» Assignment: As the answer, set down the lines below from the one containing "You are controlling" through the one containing "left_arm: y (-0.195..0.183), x", exactly and inclusively, and no others.
————
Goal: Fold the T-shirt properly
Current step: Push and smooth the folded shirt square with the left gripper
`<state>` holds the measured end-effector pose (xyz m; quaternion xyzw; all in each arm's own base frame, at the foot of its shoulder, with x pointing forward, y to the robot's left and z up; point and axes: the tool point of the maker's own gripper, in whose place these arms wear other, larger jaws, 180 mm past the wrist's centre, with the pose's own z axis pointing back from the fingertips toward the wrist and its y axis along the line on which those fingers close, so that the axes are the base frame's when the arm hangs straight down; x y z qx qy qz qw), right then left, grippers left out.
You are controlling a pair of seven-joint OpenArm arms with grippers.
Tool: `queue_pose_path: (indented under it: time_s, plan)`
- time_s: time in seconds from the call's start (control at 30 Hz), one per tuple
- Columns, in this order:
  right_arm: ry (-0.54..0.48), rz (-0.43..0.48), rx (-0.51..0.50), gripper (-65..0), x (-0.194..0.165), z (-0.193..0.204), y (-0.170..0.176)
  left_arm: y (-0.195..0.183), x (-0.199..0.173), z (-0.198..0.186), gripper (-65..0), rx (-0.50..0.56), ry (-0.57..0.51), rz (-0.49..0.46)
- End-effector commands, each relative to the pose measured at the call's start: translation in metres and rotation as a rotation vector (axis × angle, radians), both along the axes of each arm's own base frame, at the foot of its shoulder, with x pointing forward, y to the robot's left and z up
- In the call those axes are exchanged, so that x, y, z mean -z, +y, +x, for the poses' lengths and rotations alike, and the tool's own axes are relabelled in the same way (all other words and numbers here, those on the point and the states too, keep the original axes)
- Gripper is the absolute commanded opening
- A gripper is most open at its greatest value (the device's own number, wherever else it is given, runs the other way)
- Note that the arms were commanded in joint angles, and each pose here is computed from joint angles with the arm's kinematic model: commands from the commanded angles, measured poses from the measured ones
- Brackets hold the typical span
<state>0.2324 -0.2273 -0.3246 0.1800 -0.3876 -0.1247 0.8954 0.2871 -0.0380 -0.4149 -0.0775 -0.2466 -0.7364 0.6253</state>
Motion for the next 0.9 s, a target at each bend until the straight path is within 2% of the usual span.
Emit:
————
» Expected answer:
You are controlling a pair of seven-joint OpenArm arms with grippers.
Tool: `queue_pose_path: (indented under it: time_s, plan)`
- time_s: time in seconds from the call's start (control at 30 Hz), one per tuple
- Columns, in this order:
  right_arm: ry (-0.54..0.48), rz (-0.43..0.48), rx (-0.51..0.50), gripper (-65..0), x (-0.194..0.165), z (-0.193..0.204), y (-0.170..0.176)
  left_arm: y (-0.195..0.183), x (-0.199..0.173), z (-0.198..0.186), gripper (-65..0), rx (-0.50..0.56), ry (-0.57..0.51), rz (-0.49..0.46)

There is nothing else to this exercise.